[Dataset excerpts]
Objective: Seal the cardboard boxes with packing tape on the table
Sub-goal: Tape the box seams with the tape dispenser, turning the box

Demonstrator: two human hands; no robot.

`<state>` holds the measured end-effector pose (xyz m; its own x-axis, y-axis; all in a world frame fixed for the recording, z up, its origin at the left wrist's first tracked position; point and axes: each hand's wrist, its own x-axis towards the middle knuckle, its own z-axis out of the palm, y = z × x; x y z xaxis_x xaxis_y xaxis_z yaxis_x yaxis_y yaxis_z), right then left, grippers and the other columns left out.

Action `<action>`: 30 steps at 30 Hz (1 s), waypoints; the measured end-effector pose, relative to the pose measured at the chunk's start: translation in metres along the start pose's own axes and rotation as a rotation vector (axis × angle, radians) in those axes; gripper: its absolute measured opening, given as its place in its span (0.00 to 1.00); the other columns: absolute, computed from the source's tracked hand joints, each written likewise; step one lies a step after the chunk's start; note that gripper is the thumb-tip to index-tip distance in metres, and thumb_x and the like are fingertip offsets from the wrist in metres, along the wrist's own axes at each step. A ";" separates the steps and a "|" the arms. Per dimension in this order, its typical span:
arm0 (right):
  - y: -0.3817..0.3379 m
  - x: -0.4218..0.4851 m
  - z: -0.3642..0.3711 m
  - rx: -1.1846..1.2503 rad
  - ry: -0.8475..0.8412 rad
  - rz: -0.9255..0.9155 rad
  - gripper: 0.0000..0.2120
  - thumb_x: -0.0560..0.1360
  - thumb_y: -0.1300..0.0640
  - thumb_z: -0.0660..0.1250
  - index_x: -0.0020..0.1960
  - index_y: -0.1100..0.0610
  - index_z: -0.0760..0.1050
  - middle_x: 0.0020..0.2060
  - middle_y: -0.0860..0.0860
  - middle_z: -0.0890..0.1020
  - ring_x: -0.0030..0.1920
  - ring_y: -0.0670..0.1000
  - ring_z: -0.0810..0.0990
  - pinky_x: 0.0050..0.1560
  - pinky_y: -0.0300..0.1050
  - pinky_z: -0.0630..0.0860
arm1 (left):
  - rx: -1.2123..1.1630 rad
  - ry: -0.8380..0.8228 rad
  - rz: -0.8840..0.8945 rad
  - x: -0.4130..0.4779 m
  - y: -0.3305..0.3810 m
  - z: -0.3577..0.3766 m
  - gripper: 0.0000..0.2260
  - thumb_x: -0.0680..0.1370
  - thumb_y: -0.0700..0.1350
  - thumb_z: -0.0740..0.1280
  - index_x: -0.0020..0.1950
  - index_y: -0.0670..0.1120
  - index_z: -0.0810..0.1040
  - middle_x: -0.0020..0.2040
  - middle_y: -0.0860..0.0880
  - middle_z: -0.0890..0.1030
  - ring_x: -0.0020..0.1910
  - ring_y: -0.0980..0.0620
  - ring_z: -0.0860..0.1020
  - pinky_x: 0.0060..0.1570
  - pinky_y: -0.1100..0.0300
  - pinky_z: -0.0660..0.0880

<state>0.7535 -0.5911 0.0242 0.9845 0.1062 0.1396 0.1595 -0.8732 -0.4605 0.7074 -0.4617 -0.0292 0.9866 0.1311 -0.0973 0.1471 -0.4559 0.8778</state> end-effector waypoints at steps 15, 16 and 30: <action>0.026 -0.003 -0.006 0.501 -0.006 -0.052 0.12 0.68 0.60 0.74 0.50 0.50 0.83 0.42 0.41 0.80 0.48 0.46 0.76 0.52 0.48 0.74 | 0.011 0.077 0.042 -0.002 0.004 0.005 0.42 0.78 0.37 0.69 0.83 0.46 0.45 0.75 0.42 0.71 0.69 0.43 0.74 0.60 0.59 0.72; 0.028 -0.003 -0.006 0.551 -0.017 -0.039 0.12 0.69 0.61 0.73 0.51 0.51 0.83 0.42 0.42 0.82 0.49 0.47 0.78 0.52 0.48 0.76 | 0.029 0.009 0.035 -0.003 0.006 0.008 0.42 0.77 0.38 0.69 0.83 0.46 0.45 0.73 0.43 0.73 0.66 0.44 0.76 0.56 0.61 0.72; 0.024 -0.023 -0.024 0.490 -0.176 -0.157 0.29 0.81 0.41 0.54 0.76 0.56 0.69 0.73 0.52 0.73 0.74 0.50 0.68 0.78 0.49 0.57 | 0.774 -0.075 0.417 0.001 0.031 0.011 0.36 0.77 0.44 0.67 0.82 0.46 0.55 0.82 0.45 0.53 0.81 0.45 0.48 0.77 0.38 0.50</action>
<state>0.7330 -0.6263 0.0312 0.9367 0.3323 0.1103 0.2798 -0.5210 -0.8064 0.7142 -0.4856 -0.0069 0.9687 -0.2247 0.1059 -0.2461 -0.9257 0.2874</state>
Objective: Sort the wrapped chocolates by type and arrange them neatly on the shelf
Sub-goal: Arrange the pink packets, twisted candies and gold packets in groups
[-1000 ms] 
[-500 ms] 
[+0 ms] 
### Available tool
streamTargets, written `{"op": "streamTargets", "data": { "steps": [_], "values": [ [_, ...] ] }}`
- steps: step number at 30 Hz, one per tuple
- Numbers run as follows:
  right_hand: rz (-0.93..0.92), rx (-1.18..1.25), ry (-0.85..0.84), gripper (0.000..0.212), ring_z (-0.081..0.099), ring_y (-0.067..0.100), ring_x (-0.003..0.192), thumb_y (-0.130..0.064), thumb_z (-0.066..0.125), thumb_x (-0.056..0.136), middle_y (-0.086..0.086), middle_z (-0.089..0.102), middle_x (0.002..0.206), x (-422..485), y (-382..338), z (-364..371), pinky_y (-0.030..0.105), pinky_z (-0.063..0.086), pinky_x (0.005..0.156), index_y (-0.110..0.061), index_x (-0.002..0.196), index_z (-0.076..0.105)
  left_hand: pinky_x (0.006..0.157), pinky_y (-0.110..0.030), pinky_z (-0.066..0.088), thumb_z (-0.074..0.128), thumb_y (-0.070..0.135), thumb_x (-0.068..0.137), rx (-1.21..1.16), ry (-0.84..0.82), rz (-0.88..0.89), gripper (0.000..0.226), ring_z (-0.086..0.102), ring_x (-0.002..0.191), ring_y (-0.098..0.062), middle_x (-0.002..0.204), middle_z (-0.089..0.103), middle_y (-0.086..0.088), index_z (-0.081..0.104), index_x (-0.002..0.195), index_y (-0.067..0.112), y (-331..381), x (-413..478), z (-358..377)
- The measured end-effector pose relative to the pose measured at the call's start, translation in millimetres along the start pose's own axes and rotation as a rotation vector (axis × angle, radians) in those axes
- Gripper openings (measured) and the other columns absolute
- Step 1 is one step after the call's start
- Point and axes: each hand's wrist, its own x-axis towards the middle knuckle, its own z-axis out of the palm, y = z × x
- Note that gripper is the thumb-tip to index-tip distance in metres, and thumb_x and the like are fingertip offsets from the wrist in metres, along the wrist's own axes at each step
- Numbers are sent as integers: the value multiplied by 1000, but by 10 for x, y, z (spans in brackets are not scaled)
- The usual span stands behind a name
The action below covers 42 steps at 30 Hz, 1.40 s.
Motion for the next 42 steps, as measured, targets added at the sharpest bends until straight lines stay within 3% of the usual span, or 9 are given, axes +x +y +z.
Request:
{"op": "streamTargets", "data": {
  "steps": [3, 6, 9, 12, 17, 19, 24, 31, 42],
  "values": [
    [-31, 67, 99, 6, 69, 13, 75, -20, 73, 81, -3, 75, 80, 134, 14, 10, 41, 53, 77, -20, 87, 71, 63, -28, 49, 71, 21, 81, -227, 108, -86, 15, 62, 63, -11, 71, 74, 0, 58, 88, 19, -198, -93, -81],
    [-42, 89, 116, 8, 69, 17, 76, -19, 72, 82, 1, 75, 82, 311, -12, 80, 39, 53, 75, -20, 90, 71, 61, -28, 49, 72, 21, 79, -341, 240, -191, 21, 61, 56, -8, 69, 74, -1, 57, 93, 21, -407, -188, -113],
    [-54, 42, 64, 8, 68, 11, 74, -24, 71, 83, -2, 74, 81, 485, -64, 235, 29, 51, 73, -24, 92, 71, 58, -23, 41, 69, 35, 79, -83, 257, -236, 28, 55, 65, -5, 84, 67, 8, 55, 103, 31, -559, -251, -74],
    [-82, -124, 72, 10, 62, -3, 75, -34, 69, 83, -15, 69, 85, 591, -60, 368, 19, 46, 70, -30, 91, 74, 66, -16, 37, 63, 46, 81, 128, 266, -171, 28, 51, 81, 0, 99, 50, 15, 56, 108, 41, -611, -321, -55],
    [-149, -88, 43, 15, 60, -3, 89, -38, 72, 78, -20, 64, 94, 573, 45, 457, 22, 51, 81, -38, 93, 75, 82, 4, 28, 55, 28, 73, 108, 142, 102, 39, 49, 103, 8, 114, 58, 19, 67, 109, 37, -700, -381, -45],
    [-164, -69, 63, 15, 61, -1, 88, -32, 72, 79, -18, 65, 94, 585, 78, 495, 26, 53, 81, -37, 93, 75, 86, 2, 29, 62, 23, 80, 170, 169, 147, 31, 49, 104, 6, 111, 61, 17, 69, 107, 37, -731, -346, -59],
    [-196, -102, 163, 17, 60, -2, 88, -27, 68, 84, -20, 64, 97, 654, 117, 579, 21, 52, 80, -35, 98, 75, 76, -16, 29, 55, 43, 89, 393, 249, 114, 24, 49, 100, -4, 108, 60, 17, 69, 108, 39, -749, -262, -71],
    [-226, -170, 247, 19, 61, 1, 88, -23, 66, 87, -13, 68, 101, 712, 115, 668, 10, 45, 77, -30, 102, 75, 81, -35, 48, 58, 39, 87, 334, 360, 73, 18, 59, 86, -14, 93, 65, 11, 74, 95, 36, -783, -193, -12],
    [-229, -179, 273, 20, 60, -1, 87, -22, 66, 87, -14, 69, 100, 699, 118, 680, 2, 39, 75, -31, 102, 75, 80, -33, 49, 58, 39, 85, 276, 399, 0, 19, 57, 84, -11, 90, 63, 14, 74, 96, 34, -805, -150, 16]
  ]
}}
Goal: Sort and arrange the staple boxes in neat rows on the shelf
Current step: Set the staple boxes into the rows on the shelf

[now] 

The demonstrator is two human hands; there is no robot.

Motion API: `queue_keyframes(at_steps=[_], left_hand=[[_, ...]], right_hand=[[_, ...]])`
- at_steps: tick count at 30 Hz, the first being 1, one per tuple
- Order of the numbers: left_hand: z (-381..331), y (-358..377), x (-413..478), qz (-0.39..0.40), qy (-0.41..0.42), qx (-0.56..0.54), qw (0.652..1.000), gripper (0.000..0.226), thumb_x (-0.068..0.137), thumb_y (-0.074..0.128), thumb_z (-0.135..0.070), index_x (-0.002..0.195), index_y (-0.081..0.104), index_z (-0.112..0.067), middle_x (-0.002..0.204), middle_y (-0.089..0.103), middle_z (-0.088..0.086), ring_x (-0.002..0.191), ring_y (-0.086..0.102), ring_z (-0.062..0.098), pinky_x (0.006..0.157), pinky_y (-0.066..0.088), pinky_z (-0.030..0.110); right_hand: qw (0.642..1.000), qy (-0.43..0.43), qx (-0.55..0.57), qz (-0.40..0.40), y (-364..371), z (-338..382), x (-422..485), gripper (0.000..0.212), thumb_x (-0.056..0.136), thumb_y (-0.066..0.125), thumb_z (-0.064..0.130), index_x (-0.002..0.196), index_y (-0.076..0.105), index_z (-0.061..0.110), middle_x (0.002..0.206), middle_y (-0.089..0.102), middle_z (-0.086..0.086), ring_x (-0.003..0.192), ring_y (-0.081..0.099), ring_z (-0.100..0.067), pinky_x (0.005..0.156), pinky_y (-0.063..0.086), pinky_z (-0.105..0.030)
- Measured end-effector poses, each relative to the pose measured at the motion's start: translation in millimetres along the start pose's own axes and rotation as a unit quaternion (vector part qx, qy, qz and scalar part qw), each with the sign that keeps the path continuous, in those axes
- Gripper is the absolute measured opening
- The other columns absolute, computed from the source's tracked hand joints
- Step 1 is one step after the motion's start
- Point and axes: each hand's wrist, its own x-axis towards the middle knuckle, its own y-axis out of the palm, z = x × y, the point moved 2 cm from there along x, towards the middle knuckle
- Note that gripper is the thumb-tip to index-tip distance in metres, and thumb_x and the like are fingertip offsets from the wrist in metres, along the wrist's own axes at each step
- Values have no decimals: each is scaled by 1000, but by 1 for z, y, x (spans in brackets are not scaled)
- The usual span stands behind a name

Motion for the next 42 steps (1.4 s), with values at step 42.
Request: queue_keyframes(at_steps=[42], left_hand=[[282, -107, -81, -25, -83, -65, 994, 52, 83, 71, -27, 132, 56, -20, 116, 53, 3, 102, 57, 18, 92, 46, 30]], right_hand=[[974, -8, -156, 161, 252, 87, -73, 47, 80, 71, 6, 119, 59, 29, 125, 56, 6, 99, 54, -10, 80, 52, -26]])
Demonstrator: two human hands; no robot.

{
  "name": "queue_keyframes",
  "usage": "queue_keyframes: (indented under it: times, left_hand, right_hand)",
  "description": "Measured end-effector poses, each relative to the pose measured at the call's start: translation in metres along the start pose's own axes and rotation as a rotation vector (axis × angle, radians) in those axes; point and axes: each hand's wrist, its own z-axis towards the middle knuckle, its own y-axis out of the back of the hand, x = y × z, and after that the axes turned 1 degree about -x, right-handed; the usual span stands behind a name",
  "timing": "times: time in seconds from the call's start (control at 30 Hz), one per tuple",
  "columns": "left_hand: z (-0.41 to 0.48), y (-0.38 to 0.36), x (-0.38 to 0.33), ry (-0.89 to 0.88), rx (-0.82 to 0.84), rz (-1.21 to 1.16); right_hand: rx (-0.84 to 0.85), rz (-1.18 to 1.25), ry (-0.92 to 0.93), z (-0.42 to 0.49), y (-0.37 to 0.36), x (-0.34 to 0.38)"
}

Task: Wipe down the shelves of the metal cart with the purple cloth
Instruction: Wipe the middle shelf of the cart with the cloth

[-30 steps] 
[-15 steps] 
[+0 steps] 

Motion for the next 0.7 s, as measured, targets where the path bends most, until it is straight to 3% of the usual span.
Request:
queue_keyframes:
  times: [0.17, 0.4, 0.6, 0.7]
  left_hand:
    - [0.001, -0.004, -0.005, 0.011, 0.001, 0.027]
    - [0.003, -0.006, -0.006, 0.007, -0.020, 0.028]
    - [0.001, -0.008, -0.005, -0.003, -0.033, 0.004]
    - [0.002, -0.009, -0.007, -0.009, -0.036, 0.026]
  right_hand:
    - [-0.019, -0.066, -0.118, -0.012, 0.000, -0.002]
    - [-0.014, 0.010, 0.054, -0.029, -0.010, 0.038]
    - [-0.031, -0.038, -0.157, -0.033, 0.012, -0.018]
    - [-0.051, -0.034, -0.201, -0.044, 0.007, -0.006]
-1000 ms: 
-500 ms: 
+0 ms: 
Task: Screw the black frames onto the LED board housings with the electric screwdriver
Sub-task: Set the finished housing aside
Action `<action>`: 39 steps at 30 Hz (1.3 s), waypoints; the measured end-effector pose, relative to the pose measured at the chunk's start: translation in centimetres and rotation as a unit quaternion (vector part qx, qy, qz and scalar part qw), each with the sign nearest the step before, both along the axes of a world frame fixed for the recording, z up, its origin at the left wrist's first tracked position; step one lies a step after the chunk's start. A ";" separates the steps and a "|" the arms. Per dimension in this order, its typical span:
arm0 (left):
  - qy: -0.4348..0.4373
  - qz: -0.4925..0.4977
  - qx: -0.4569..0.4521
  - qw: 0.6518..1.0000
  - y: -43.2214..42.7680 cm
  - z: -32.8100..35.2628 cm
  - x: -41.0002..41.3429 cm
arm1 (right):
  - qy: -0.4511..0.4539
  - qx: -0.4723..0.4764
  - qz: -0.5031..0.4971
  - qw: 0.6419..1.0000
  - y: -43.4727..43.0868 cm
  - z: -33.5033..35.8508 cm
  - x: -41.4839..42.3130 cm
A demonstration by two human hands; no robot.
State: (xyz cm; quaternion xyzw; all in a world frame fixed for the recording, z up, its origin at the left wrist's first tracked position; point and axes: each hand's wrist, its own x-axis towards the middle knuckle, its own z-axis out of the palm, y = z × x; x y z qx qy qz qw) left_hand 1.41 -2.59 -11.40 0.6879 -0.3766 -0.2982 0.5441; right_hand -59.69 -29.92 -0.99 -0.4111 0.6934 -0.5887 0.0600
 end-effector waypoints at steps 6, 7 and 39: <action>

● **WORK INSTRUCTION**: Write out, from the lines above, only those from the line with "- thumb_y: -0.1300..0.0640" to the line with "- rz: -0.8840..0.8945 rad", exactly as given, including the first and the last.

● **RESULT OF THIS EXERCISE**:
  - thumb_y: -0.1300..0.0640
  - thumb_z: -0.0660..0.1250
  - index_x: -0.0020..0.1960
  - index_y: -0.1100..0.0610
  - index_z: -0.0760..0.1050
  - middle_x: 0.0020..0.2060
  - middle_y: -0.0860..0.0860
  - middle_z: -0.0890..0.1020
  - ring_x: -0.0030..0.1920
  - ring_y: -0.0670..0.1000
  - ring_z: -0.0810..0.0990
  - pinky_x: 0.0050..0.1560
  - pinky_y: -0.0300..0.1050
  - pinky_z: -0.0630..0.0860
arm1 (left):
  - rx: -1.2123..1.1630 rad
  - ry: -0.8380..0.8228 rad
  - rz: -0.8840..0.8945 rad

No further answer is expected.